The future will also see Jeffery & McKeith increasing its offerings in another destination it absolutely loves – Liuwa Plain National Park.
“We started working in Liuwa Plain a couple of years ago through providing support and logistics for international film crews making wildlife documentaries there,” explains Tyrone. “Through this we perfected the ability to put mobile camps together which eventually attracted paying guests.

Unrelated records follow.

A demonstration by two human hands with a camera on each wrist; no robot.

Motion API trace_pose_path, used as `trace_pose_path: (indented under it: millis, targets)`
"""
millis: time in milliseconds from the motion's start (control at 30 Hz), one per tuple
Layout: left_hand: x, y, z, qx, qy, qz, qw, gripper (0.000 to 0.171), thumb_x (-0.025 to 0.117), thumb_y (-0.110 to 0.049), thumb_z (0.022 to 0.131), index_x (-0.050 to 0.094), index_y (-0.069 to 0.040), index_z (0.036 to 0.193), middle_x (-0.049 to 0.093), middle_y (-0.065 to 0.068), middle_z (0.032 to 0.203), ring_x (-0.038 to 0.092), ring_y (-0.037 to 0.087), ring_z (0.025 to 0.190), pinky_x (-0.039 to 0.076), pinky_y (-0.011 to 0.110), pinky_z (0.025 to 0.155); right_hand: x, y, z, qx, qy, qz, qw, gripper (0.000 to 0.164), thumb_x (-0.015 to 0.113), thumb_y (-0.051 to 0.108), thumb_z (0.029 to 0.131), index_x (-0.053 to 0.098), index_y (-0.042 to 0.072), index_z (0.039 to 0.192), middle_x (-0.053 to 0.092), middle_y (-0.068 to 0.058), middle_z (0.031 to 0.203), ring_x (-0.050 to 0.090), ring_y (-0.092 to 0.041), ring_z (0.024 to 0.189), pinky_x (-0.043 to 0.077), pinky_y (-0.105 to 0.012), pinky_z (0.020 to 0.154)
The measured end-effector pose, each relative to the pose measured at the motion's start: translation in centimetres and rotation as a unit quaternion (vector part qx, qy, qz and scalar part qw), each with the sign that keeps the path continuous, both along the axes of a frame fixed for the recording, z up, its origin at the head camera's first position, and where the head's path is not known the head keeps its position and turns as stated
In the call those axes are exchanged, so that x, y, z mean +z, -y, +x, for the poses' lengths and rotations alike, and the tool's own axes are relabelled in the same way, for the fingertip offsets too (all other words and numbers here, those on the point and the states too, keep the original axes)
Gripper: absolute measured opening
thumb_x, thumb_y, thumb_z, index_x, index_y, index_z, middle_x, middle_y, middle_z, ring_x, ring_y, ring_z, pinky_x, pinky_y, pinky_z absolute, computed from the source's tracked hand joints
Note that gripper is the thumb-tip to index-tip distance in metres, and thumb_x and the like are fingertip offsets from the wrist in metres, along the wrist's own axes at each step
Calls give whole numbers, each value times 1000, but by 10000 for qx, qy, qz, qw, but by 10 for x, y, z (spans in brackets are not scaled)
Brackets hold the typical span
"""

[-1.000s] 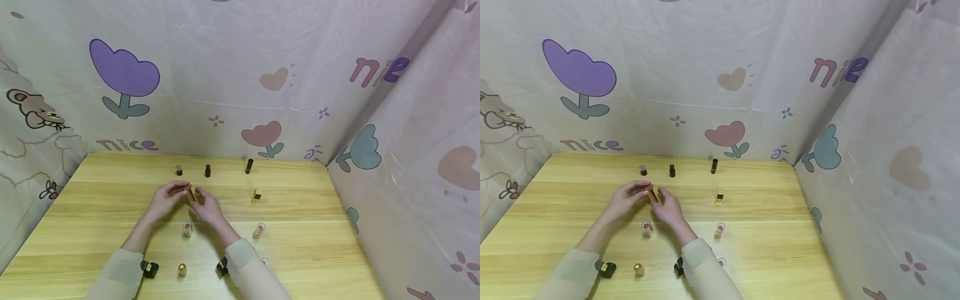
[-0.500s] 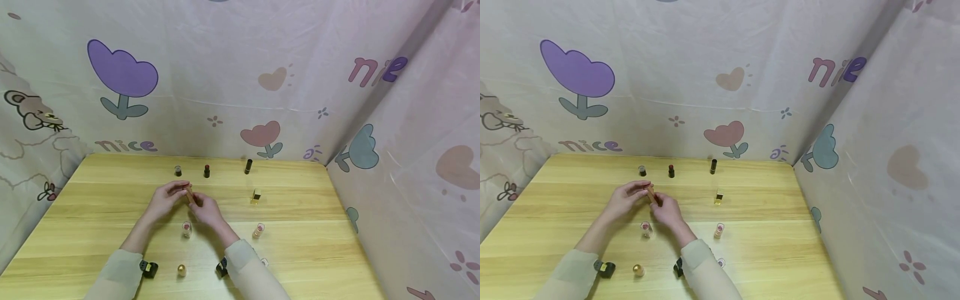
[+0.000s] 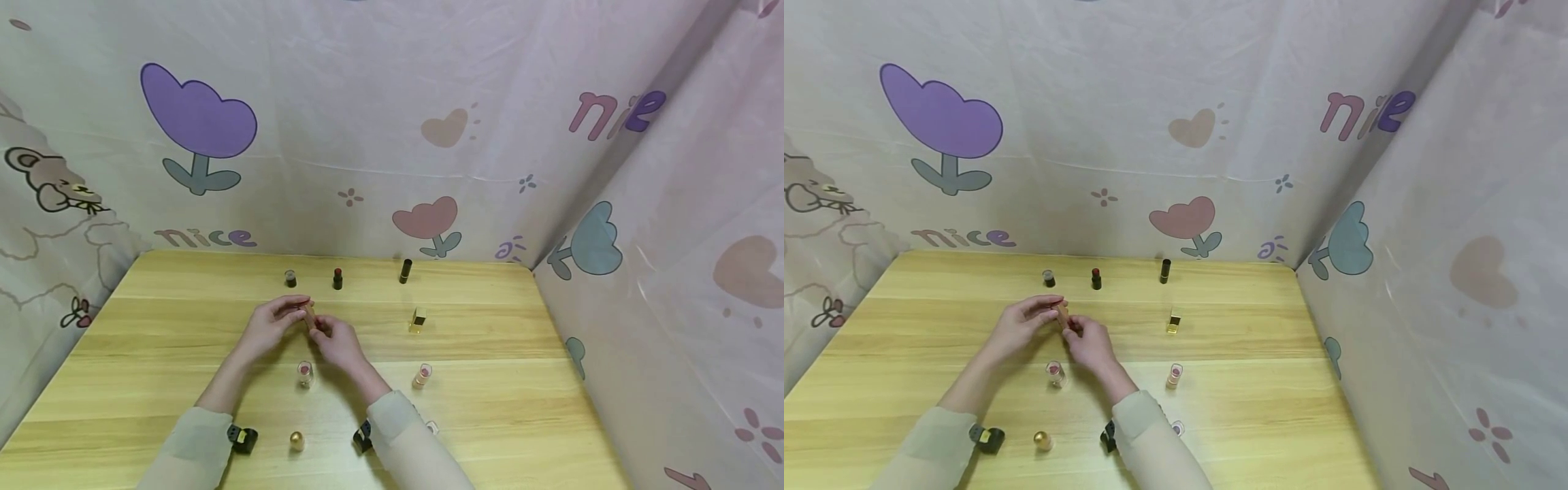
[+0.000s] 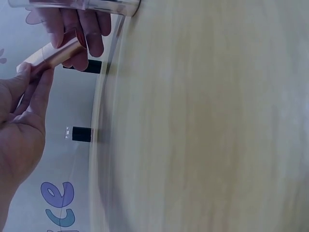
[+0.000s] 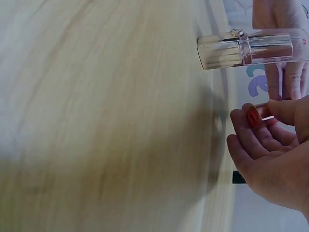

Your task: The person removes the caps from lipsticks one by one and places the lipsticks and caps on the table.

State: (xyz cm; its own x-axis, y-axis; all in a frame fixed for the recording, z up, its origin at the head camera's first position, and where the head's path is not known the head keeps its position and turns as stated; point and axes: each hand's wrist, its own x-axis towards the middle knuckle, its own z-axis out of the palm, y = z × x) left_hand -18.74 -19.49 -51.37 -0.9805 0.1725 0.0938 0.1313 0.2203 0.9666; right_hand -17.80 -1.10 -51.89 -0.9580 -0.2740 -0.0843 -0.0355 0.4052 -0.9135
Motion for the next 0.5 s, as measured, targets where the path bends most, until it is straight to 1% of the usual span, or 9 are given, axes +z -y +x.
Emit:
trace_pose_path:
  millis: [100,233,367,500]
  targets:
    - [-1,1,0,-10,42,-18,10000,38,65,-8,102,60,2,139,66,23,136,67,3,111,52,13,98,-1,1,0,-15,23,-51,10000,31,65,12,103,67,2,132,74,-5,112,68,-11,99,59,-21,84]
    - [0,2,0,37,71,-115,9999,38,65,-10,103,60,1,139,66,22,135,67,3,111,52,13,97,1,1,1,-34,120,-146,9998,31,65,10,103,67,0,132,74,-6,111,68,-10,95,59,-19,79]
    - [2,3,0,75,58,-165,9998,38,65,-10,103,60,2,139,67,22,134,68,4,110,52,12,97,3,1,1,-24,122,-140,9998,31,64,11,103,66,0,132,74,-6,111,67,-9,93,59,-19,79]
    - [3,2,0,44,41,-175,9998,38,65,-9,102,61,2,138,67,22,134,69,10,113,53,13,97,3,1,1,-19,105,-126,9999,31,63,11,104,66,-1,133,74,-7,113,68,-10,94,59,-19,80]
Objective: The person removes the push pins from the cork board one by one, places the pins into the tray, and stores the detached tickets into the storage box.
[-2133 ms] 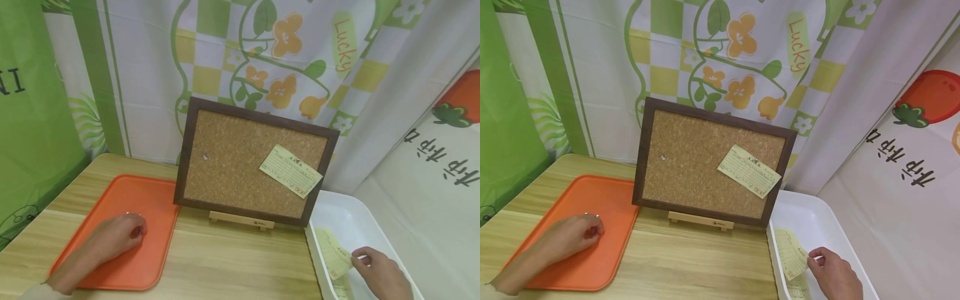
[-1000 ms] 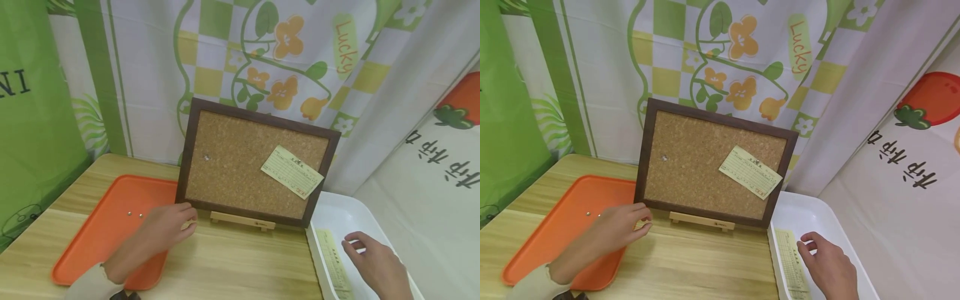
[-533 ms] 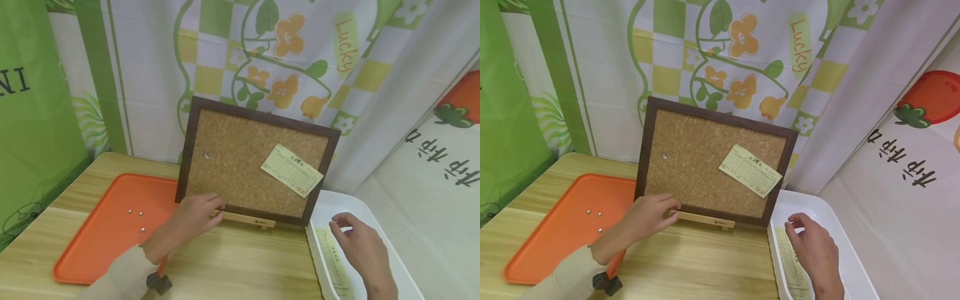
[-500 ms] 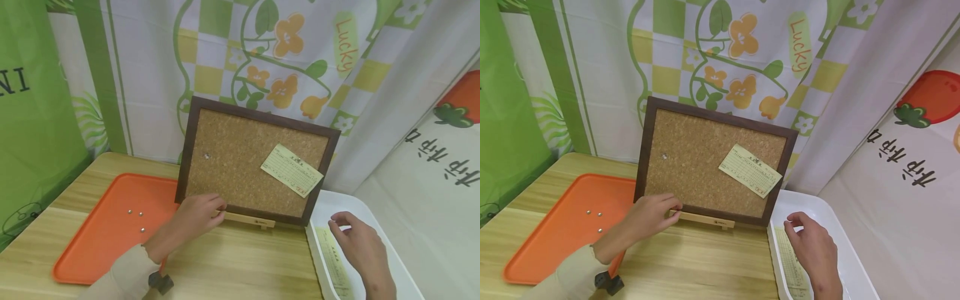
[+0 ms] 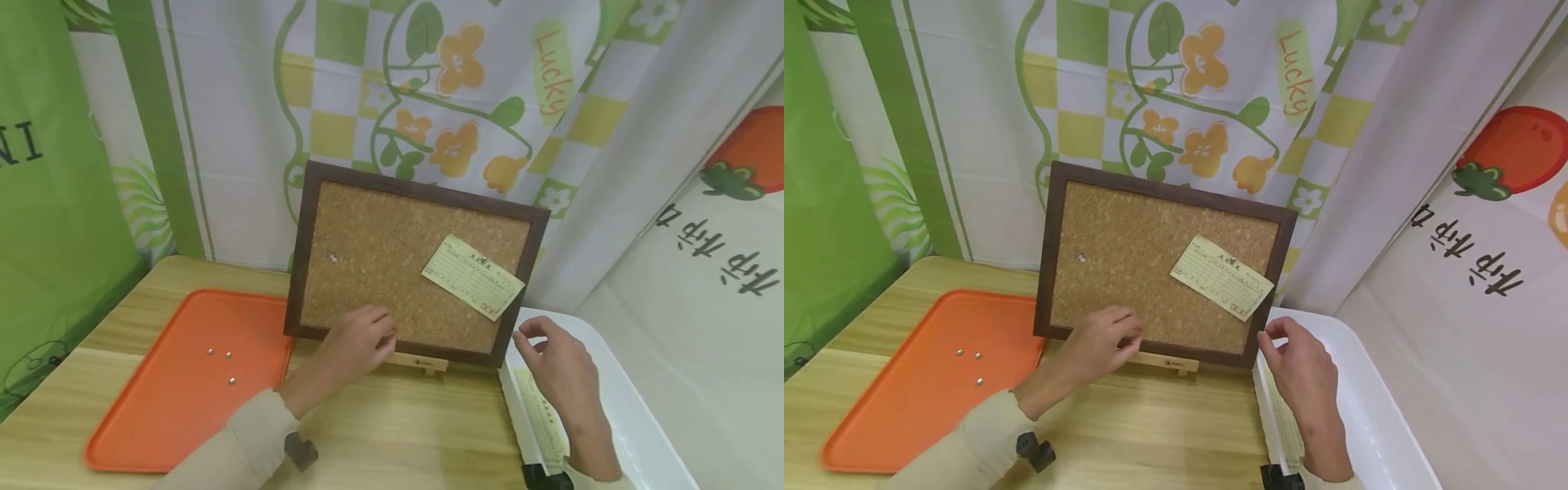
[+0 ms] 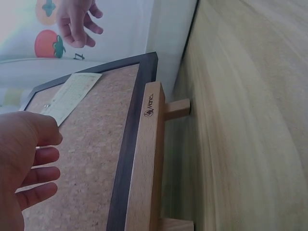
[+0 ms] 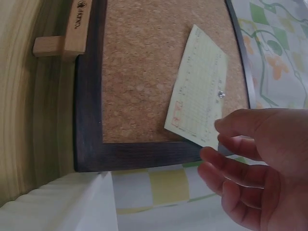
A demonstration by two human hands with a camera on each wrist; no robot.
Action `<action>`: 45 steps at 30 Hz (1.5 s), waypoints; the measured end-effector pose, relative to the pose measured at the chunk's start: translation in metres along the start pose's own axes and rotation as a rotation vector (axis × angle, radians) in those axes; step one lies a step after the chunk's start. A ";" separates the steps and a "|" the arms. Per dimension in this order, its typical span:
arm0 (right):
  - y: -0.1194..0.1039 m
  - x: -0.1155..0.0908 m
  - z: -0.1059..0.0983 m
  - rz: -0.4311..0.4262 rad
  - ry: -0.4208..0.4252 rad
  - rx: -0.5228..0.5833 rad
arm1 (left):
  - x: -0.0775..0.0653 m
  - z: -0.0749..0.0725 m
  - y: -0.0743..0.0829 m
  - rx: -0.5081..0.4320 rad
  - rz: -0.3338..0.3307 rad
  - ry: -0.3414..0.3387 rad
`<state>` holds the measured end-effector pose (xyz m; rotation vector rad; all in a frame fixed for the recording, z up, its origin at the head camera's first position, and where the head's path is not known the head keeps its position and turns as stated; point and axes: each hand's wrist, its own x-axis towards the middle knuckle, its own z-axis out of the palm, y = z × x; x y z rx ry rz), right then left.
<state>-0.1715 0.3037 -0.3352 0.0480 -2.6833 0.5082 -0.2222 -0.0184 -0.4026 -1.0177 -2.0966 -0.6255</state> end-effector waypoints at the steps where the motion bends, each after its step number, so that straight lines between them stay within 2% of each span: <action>1: 0.000 0.002 0.001 -0.004 0.016 0.000 | 0.004 0.003 0.001 0.006 0.009 0.004; 10: 0.009 0.018 0.012 0.010 0.120 0.045 | 0.041 0.029 0.007 0.062 0.053 0.003; 14: 0.013 0.025 0.016 0.015 0.169 0.099 | 0.055 0.037 0.011 0.048 0.073 0.004; 19: 0.018 0.033 0.020 0.004 0.221 0.173 | 0.068 0.046 0.013 0.014 0.071 0.012; 23: 0.018 0.038 0.021 0.014 0.217 0.180 | 0.079 0.053 0.015 0.015 0.053 0.023; 28: 0.021 0.044 0.020 0.028 0.215 0.172 | 0.096 0.057 0.021 0.036 0.019 -0.008; 36: 0.024 0.050 0.022 0.025 0.244 0.240 | 0.118 0.065 0.025 0.103 0.050 -0.005; 40: 0.024 0.054 0.024 0.041 0.242 0.261 | 0.126 0.064 0.022 0.136 0.025 -0.014; 45: 0.024 0.060 0.026 0.053 0.255 0.273 | 0.136 0.064 0.018 0.124 -0.035 -0.046</action>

“Every year we now put together a few dates for mobile safaris in Liuwa, taking what we learned working with film-makers and offering the experience to small groups of safari enthusiasts. We can also put together bespoke trips to Liuwa. Generally these are around November when wildebeest are calving and into December, although experience has taught us that May is also a magic month to be on safari in Liuwa.”
The Jeffrey & McKeith Liuwa experience doesn’t end there, though, as Tyrone explains. “There are four community owned campsites dotted around Liuwa Plain National Park and we have permission to book these on a private basis, allowing us to take over an entire campsite for our guests and put together a superlative mobile safari experience. This gives us a new dynamic. We bring in our entire team – taking over the whole campsite, creating a completely bespoke Jeffery & McKeith experience in Liuwa.”